Have you ever been wondering why SSL certificates have a strange code in their body, that seemingly only consists of letters, numbers, the "+" and the "/" characters? If you've ever checked the actual content of a saved email, the embedded pictures are represented with a similar code in the body.
This code is called base64 and simply put it is meant to convert binary files to text format. But what does that mean, what is a binary file, why does it need to be converted to plain text, and how does it work?
A little background
Computers work with numbers. This is how they are designed, the binary 0 and 1 can represent any number which they can store, calculate with, transmit, etc. But what about letters? In the early 1960s The American Standard Code for Information Interchange (ASCII) decided to map a number to every letter, creating a standard that all computer makers can follow.
They decided to use a whole byte to represent a character. A byte consists of 8 bits. One bit can represent two values: either 0 or 1. Two bytes combined can represent twice as much: 00, 01, 10, 11. In decimal that means 4 different values. Following that logic, 8 bits - a byte - will be able to take 256 values, this way the ASCII table has 256 characters to work with.
In this ASCII table each character - letters, numbers or punctuation marks - are all represented with a number and this is how the computer actually works with them. For instance, the decimal number 65 represents the letter "A" for the computer.
Source: https://theasciicode.com.ar/
Binary vs text files
Having a look on the ASCII table above, we notice that there are a few numbers that represents special characters, like 0, the null character, 10 which is the line feed or 13 that is the carriage return. To the computer these characters - among others - have special meaning, they are only used when running codes, they should never be displayed. In fact, if we try to print them on the monitor, we usually get gibberish and errors back, as the computer think they are code and it tries to execute them which leads to errors.
This is the point where we need to talk about the difference between binary and text files. Binary files can contain all these special characters, they can use all the 256 characters in the ASCII table. Text files only contain printable characters.
Base64 characters
They recognized early that many cases it might be necessary to transmit binary data in simple text format. SSL certificates are perfect examples, they contain a lot of information about the domain, SAN, algorithms used, the public key, serial number, issues, etc, crammed in one X.509 certificate file. However, those files are binary files. Do distribute them easier, we'd need them in a plain text format. This is where Base64 comes into the picture. The Base64 algorithm dissects the original data and encodes them using only printable characters. As the name suggests, 64 characters are allocated for this purpose: the 26 uppercase (A-Z) English letters, 26x lowercase (a-z) letters, the 10x digits (0..9) and the "+" and "/" characters.

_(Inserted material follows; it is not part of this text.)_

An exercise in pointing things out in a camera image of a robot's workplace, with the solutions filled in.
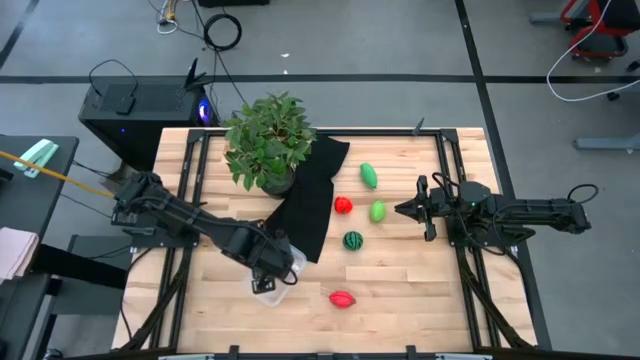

They could have gone with any other characters, they chose these two. Also, at the end of a base64 encoded content you might see one or "=" characters, they are for padding only. More on that later.
Base64 mapping
8bit to 6bit
Now let's see how the encoding process work. As discussed earlier, we have the original text that consist of a chain of regular characters that are represented by their 8bit ASCII numbers. We use the string "hello!" as an example.
The letters that you see are stored as the following ASCII numbers in memory.
However, in our Base64 table we have only 64 numbers, that only occupies 6 bits (26 = 64) instead of 8bits (28 = 256)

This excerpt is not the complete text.